» Activity: Apart from the images, reproduce all of the data word for word.

» Collected data:
------------------------------------------------
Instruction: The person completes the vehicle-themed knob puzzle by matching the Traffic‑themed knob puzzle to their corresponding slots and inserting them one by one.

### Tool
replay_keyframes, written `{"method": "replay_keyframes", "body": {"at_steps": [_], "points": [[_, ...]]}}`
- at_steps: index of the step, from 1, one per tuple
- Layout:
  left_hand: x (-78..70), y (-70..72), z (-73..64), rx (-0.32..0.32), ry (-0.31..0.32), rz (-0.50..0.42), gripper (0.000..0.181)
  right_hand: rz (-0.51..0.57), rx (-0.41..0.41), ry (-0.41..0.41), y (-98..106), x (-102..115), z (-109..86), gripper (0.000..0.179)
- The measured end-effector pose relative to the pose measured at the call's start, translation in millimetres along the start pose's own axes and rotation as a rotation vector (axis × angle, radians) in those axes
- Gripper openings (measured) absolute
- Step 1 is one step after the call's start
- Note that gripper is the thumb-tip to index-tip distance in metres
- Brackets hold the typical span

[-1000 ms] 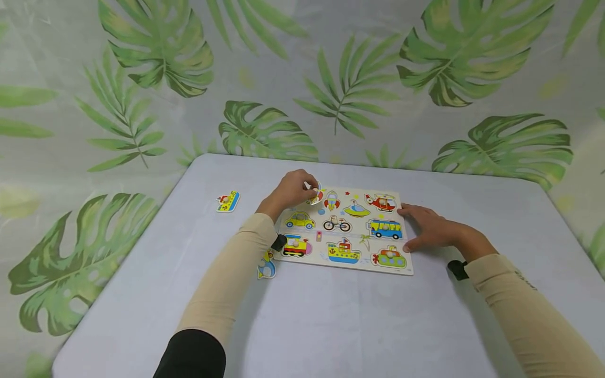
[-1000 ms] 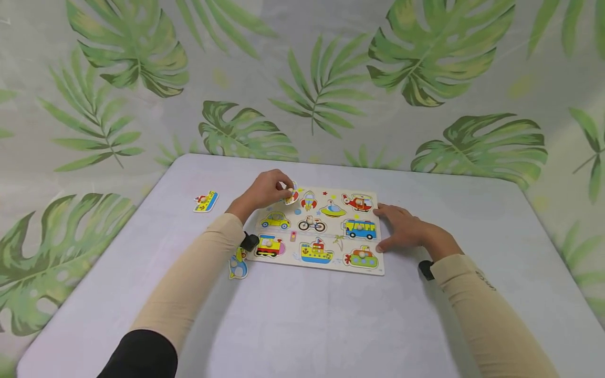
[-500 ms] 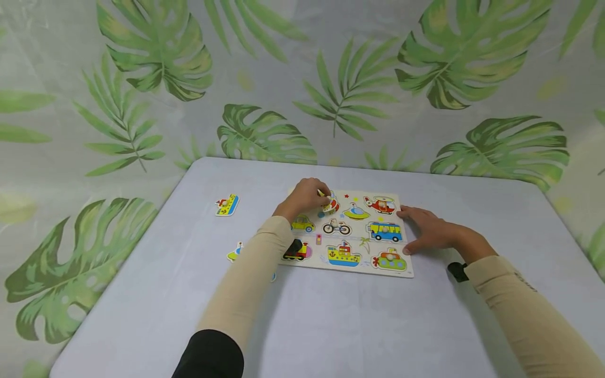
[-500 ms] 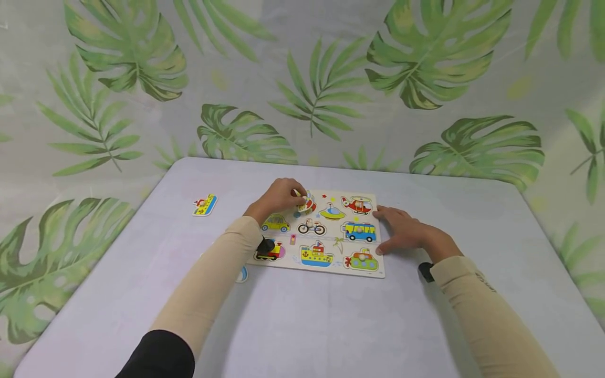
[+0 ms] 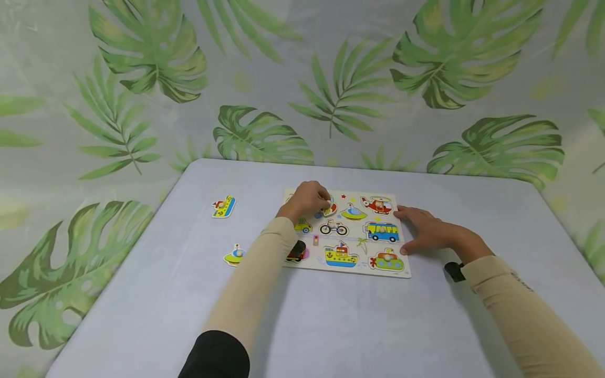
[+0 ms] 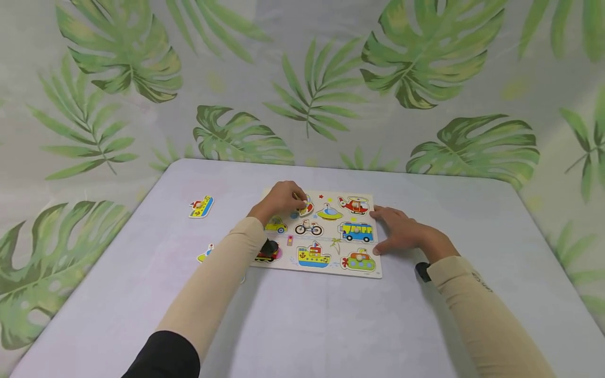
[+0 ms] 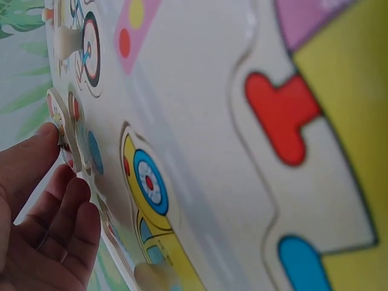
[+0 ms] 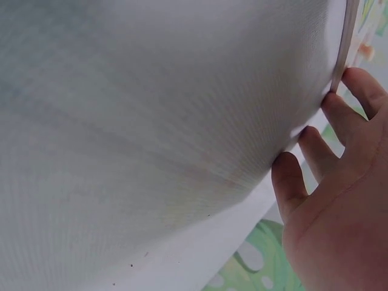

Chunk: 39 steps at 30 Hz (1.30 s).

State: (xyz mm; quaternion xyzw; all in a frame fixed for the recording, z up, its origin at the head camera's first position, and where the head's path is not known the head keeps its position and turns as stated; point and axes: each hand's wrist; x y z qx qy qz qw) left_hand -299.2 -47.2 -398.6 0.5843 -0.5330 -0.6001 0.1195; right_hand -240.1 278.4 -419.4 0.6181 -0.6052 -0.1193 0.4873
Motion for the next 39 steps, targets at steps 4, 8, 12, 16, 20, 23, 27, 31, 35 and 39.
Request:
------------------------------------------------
» Solution for this exercise:
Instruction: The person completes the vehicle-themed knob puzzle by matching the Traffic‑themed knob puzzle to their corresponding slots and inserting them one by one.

### Tool
replay_keyframes, written `{"method": "replay_keyframes", "body": {"at_steps": [_], "points": [[_, ...]]}}`
- at_steps: index of the step, from 1, one per tuple
- Layout:
  left_hand: x (-78..70), y (-70..72), z (-73..64), rx (-0.32..0.32), ry (-0.31..0.32), rz (-0.50..0.42), gripper (0.000..0.181)
  right_hand: rz (-0.51..0.57), rx (-0.41..0.41), ry (-0.41..0.41), y (-98..106), x (-102..115), z (-109..86), gripper (0.000..0.179)
- The measured end-effector pose relative to the pose measured at the call's start, translation in millimetres along the start pose's own axes and rotation as a rotation vector (axis × angle, radians) in those axes
- Gripper openings (measured) absolute
- Step 1 is one step after the call's start
- Note that gripper is the thumb-tip to index-tip distance in metres
- Brackets hold the typical span

[-1000 ms] 
[-1000 ms] 
[-500 ms] 
[-500 ms] 
[+0 ms] 
[+0 ms] 
[+0 ms] 
[+0 ms] 

Chunk: 39 steps at 30 Hz (1.30 s).

State: (xyz mm; quaternion xyzw; all in a frame fixed for the recording, z up, its origin at the head camera's first position, and where the head's path is not known the head keeps its position and turns as stated; point and axes: each hand's wrist; x y z qx qy qz qw) left_hand -299.2 -47.2 -398.6 0.5843 -0.5330 -0.6001 0.1195; right_hand -240.1 278.4 -419.4 0.6181 -0.6052 -0.1193 0.4873
Motion for the next 39 steps, targets at steps 4, 8, 12, 16, 20, 23, 27, 31, 35 and 39.
Request:

No additional answer is needed here.